Donna Rodrigues works with the Early College High School Initiative to
help create quality schools for underrepresented students. She has
spent 35 years in education as a teacher, department chair of foreign
languages, professional development school coordinator, part-time
professor at Clark University, and, for eight years, the planner and
founding principal of University Park Campus School, a small Worcester
Public Schools/Clark University collaboration.
University Park, a start-from-scratch school for students from the most
economically disadvantaged neighborhood in Worcester, challenged dismal
demographics to achieve measurable student success. And through her
guidance of school principals and planners, Ms. Rodrigues has magnified
her influence far beyond the walls of the UPCS, transforming the
education of thousands of students throughout the country.
Stories about urban schools often tell of dismal levels of academic
achievement, decrepit facilities, insufficient resources, and pervasive
violence. UPCS defies this picture. Newsweek has ranked UPCS as the
68th best high school in the country; UPCS has the highest percentage
of students receiving subsidized lunches among the top 200 schools on
the list, and it is the only one in Massachusetts among the top 100.
With one class added each year since 1997, the first class graduated in
2003. The official dropout rate is 1.6%, compared to 5.1% for the
district as a whole. Operating at a cost comparable to other Worcester
high schools—about $8,600 per pupil—UPCS is also distinguished by its
attendance rates for pupils (95.2 percent) and teachers (99.6 percent).
The suspension and expulsion rates are close to zero.

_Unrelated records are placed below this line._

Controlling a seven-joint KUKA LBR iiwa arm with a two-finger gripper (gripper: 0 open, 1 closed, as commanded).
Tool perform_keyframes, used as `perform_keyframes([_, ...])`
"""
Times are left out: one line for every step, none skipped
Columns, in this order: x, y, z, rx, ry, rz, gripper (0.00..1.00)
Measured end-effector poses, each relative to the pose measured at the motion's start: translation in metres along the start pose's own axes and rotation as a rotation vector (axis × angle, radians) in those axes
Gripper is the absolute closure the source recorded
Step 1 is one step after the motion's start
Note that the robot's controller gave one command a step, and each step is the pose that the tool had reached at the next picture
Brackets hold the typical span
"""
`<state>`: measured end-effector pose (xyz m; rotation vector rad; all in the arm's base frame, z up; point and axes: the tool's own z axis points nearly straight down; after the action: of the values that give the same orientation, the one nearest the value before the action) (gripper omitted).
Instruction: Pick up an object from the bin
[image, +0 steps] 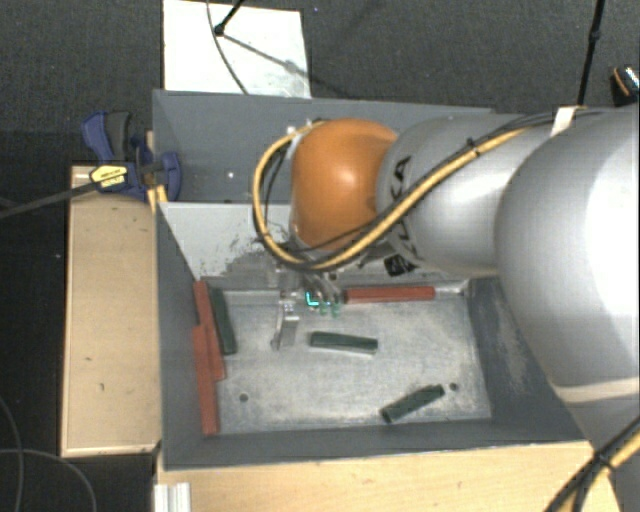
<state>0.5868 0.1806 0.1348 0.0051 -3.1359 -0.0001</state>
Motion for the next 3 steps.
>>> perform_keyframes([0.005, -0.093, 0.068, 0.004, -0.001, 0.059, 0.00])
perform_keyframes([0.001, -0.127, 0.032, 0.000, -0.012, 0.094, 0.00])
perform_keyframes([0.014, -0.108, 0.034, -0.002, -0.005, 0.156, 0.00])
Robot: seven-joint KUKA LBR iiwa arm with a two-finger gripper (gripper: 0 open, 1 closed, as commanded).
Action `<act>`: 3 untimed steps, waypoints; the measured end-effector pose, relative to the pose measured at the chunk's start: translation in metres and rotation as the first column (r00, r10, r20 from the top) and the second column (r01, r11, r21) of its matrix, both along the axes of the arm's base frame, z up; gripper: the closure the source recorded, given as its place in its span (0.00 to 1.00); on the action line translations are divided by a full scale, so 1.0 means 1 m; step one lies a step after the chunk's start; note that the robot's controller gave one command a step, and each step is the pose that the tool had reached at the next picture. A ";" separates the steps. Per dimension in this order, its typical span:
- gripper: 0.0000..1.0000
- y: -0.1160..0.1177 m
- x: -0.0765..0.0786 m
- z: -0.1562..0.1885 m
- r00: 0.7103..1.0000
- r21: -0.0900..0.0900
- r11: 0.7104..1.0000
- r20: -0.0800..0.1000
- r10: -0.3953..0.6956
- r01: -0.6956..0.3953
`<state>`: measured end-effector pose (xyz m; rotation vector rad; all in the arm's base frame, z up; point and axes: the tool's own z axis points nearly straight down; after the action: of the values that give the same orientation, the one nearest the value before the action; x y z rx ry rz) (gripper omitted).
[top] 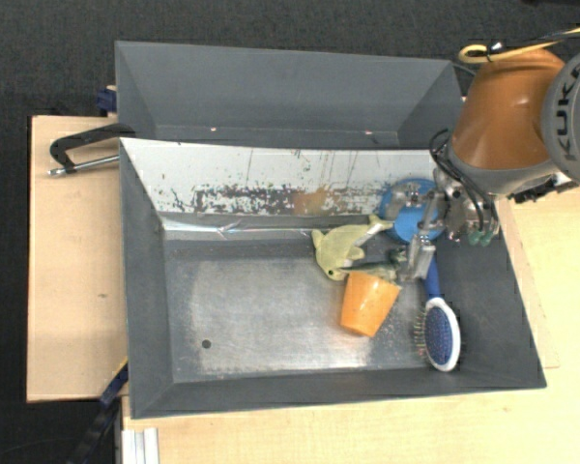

Since joining JFF, Ms. Rodrigues has helped high schools throughout the
country to develop the characteristics of success that she built at
UPCS. She travels throughout the country speaking on how the
achievement gap can be closed and working with educators to help them
close it. She supports schools in the Early College High School
Initiative and is the founding director of the Clark/UPCS Institute for
Student Success, a training institute founded by Clark, UPCS, and Jobs
for the Future to train teachers and school leader in the methods for
success used as UPCS.
Ms. Rodrigues received her B.A. in English from Emmanuel College and
her first Master’s from Worcester State College and Universidad de las
Americas. She earned her second M.Ed. in Administration, Planning and
Social Policy from Harvard Graduate School of Education, where she was
honored as a Hiatt Fellow.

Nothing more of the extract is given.